ACTIVITY. Locate each line of the material that contains "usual", then return it.

INFORMATION PROVIDED.

══════════

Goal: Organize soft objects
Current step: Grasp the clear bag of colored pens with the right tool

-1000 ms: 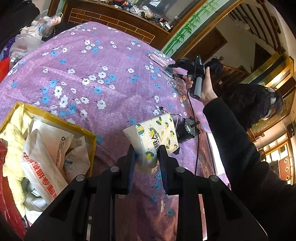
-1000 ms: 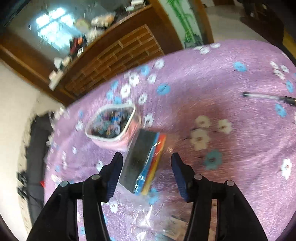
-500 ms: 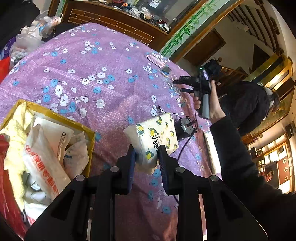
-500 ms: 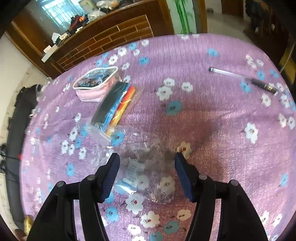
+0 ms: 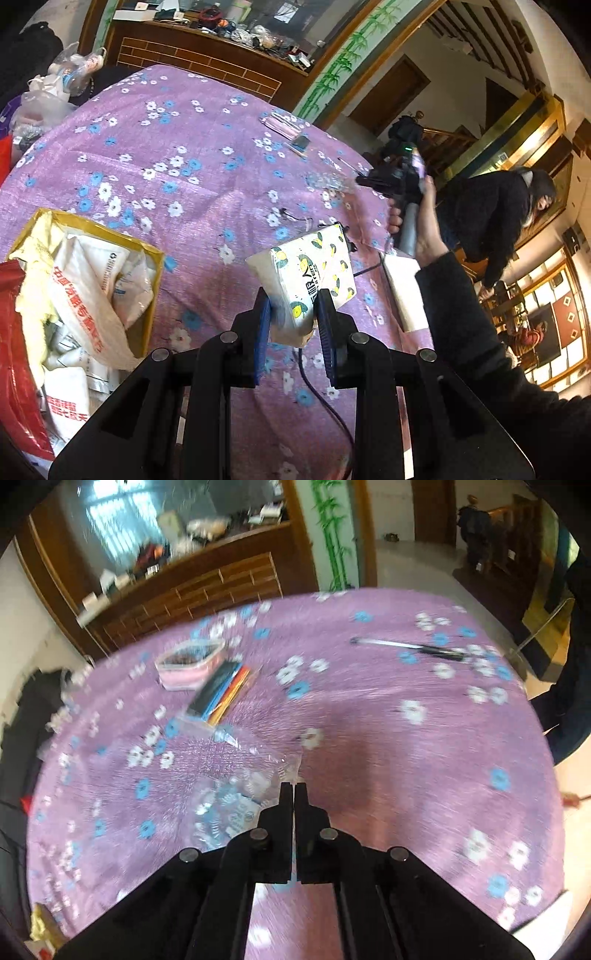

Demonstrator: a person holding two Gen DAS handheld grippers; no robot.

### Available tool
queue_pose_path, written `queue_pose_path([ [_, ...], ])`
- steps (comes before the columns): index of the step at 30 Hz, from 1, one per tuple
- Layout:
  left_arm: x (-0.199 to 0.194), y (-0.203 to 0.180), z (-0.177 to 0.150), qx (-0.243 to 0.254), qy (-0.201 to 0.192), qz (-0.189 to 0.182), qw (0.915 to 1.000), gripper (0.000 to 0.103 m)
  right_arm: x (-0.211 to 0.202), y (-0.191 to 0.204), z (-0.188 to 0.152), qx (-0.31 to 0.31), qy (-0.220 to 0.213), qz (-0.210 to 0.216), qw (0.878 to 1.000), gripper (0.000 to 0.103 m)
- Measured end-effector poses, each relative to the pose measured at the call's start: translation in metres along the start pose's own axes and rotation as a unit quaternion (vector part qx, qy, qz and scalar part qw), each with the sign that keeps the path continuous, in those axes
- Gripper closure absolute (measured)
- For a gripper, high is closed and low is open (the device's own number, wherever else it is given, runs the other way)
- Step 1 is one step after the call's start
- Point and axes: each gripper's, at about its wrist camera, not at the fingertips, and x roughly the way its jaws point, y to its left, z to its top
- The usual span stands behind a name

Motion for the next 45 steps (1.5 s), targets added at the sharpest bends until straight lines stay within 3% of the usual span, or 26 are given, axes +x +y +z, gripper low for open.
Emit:
queue_pose_path([
  [4,0.006,-0.006,-0.003,0.009,0.011,-0.006,0.9999,0.080,-0.049,-0.037,-0.005,0.016,-0.042,-0.015,0.999,0.103],
  [9,0.012,-0.009,-0.006,0.012,0.018,-0.015,0.9997,0.080,-0.076,-0.124,0.000,0.083,-0.068,-0.078,0.991,0.103],
  [12,0.016,-0.010,-0.008,0.011,0.022,-0.015,0.9996,0.080,-0.092,-0.168,0.003,0.123,-0.079,-0.087,0.986,0.103],
  [19,0.021,-0.013,-0.006,0.014,0.024,-0.011,0.9996,0.080,-0.136,-0.242,-0.003,0.183,-0.122,-0.134,0.966,0.103],
  [27,0.033,-0.019,-0.006,0.015,0.034,-0.005,0.9993,0.080,-0.181,-0.326,-0.017,0.236,-0.149,-0.215,0.936,0.103],
  [33,0.044,-0.024,-0.006,0.018,0.043,-0.003,0.9989,0.080,-0.187,-0.382,-0.044,0.281,-0.138,-0.269,0.911,0.103],
  [38,0.049,-0.024,-0.006,0.018,0.047,0.002,0.9987,0.080,-0.161,-0.410,-0.069,0.308,-0.108,-0.287,0.901,0.103],
  [45,0.049,-0.021,-0.006,0.016,0.050,0.003,0.9986,0.080,-0.135,-0.408,-0.071,0.289,-0.050,-0.301,0.907,0.103],
])
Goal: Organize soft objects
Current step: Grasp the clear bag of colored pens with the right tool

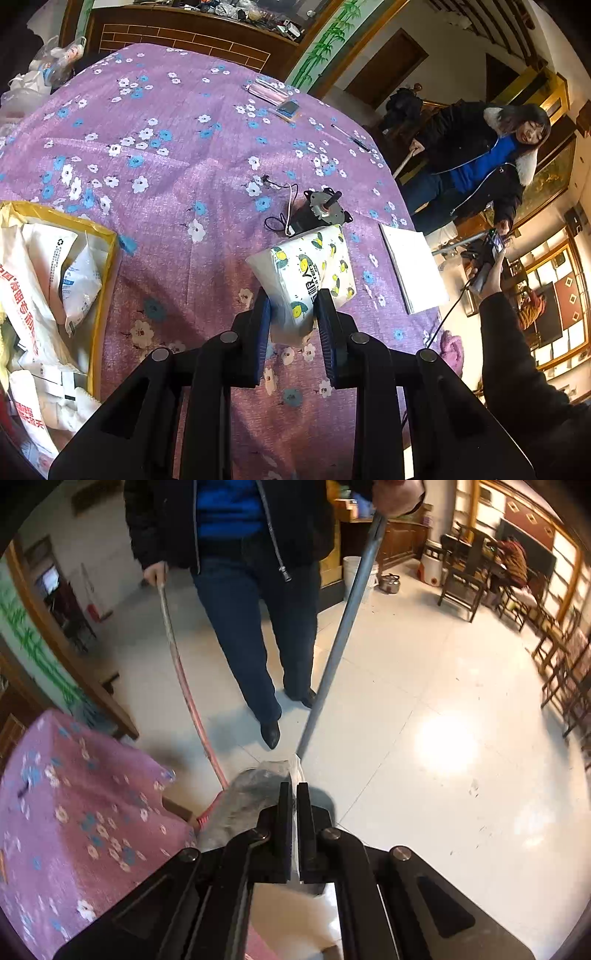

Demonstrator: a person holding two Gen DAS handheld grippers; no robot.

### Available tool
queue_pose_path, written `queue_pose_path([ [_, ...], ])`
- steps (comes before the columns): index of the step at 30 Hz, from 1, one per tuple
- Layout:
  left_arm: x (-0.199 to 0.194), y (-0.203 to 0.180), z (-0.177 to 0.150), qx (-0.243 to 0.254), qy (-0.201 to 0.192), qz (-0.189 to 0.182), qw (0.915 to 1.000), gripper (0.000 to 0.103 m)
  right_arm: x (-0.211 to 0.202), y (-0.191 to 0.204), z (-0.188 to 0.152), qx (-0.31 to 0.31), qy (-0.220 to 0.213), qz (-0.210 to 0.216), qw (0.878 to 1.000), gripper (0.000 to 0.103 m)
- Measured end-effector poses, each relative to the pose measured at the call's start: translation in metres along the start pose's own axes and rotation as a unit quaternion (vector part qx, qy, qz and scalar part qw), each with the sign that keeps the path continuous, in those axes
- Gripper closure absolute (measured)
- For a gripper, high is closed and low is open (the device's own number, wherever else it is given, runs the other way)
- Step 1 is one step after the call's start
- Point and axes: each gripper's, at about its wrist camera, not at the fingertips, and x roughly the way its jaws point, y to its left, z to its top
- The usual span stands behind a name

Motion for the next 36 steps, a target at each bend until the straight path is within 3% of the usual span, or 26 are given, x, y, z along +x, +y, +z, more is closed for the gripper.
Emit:
queue_pose_path([
  [4,-0.003,0.004,0.000,-0.003,-0.003,-0.005,1.0000,0.080,-0.021,0.021,0.003,-0.022,0.008,0.033,0.999,0.102],
  [6,-0.004,0.005,0.000,-0.004,-0.003,-0.007,1.0000,0.080,-0.043,0.026,0.002,-0.027,-0.038,0.018,0.999,0.099],
  [7,-0.005,0.006,0.000,-0.004,-0.004,-0.008,1.0000,0.080,-0.050,0.032,0.001,-0.040,-0.052,0.009,0.998,0.082],
  [8,-0.005,0.006,-0.001,-0.004,-0.005,-0.008,0.9999,0.080,-0.051,0.038,0.003,-0.047,-0.044,-0.006,0.998,0.048],
  [10,-0.007,0.008,-0.001,-0.007,-0.006,-0.009,0.9999,0.080,-0.045,0.038,0.004,-0.045,-0.016,-0.026,0.999,0.024],
  [13,-0.007,0.009,0.000,-0.009,-0.008,-0.010,0.9999,0.080,-0.038,0.033,0.000,-0.037,0.011,-0.039,0.998,0.024],
  [15,-0.006,0.009,-0.001,-0.006,-0.006,-0.011,0.9999,0.080,-0.041,0.030,0.000,-0.030,0.013,-0.007,0.999,0.024],
  [17,-0.007,0.008,-0.001,-0.006,-0.007,-0.011,0.9999,0.080,-0.059,0.022,-0.004,0.000,-0.018,0.055,0.998,0.025],
  [19,-0.007,0.009,0.000,-0.007,-0.007,-0.010,0.9999,0.080,-0.088,0.018,-0.010,0.033,-0.067,0.163,0.984,0.024],
  [21,-0.008,0.010,-0.001,-0.007,-0.008,-0.009,0.9999,0.080,-0.105,0.034,-0.016,0.011,-0.081,0.209,0.974,0.022],
  [24,-0.009,0.011,-0.001,-0.009,-0.010,-0.010,0.9999,0.080,-0.120,0.093,-0.032,-0.092,-0.052,0.214,0.971,0.022],
  [26,-0.010,0.012,-0.001,-0.011,-0.012,-0.011,0.9998,0.080,-0.124,0.132,-0.044,-0.128,-0.030,0.237,0.963,0.022],
  [31,-0.014,0.017,-0.002,-0.016,-0.017,-0.008,0.9997,0.080,-0.132,0.262,-0.089,-0.248,0.041,0.293,0.923,0.022],
  [33,-0.017,0.019,-0.001,-0.018,-0.021,-0.007,0.9996,0.080,-0.128,0.318,-0.112,-0.288,0.075,0.279,0.913,0.022],
  [36,-0.020,0.025,-0.001,-0.022,-0.026,-0.008,0.9994,0.080,-0.124,0.388,-0.152,-0.322,0.114,0.295,0.892,0.022],
])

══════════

SOLUTION BELOW.
- The usual span stands behind a name
Motion for the next 45 steps (1.5 s), targets added at the sharpest bends until straight lines stay within 3% of the usual span, or 26 are given, axes +x +y +z, gripper low for open.
- The usual span stands behind a name
Motion for the next 36 steps, a target at each bend until the straight path is within 3% of the usual span, or 26 are given, x, y, z along +x, +y, +z, more is closed for the gripper.

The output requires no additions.